2.2.18pre21aa2

From: Andrea Arcangeli (andrea@suse.de)
Date: Fri Nov 17 2000 - 12:54:43 EST


The main features of 2.2.18pre21aa2 are:

o Support for 4Gigabyte of RAM on IA32 (me and Gerhard Wichert)
o Support for 2T of RAM on alpha (me)
o Improved VM (VM-global) for high end machines with enough ram and doing
        heavy I/O under high memory pressure plus fixes for the MAP_SHARED oom
        by removing kpiod plus fixes for race conditions in GFP. (me)
o RAW-IO (doable with bigmem enabled too). Several fixes are been
        included mainly from me and two subtle ones from Eric Lowe and this last
        version of the patch should be finally work stable.
        (original patch from Stephen C. Tweedie)
o SMP scheduler improvements. (me and partly from 2.3.x contributed by
        Ingo Molnar)
o LFS (>2G file on 32bit architectures) also NFSv3 works over 2G
        (nfsv3-lfs work from me, Andi and fix from Jay Weber)
o wake-one LIFO in accept(2), it's going to be a wake-three,
        but it's much better anyways since if it's wake-three then right now
        it's wake-all * 3 ;). Apache must be compiled with
        -DSINGLE_LISTEN_UNSERIALIZED_ACCEPT to take advantage of that. (me)
o lowlatency and SMP scalability in all copy-user and tcp_sendmsg
        checksum.
o GFS support.
o various fixes

Detailed description of 2.2.18pre21aa2 follows.
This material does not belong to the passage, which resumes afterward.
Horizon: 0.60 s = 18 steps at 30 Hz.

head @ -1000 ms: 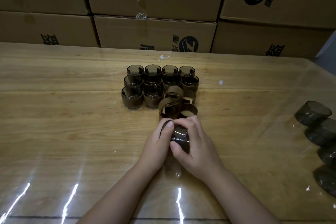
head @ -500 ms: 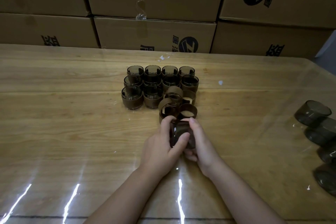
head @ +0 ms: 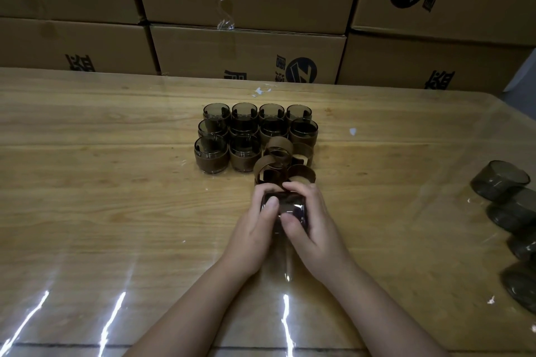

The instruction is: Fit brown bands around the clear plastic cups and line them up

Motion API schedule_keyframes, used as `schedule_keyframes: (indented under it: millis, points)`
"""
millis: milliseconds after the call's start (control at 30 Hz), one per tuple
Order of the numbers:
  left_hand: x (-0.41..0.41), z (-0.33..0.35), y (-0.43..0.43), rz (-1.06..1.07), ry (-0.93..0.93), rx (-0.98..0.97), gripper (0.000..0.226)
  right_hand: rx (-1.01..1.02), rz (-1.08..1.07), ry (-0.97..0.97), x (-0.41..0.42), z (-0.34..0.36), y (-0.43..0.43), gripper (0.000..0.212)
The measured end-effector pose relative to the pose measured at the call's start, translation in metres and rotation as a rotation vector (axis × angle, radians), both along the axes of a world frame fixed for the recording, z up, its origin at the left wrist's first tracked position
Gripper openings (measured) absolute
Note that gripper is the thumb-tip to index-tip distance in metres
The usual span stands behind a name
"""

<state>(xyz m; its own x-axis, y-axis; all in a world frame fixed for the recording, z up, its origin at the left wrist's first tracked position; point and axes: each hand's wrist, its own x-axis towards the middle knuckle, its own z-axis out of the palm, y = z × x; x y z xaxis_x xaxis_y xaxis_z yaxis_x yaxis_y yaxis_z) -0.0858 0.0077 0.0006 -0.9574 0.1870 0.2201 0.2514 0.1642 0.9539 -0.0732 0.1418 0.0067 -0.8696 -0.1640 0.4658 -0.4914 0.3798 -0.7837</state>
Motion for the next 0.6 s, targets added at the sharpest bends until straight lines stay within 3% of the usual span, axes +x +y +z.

---------------------------------------------------------------------------
00_4_min_percent-1

        Increase the min percent of the buffer cache and page cache to 4%.
        (it wouldn't matter if the VM algorithms were better). (me)

00_IO-wait-2.gz

        Avoid suprious unplug of the I/O queue. (me)

00_K7_P4-cachelines-2

        Allows the kernel to be compiled for K7 (AMD Athlon) or Pentium4.

        This compilations options _only_ make the kernel to assume respectively
        64byte cachelines or 128byte cachelines.

        Those assumptions are critical mostly on SMP systems, but even UP will
        take advantage of it because it will make most performance
        critical slab allocations to start on a cacheline boundary.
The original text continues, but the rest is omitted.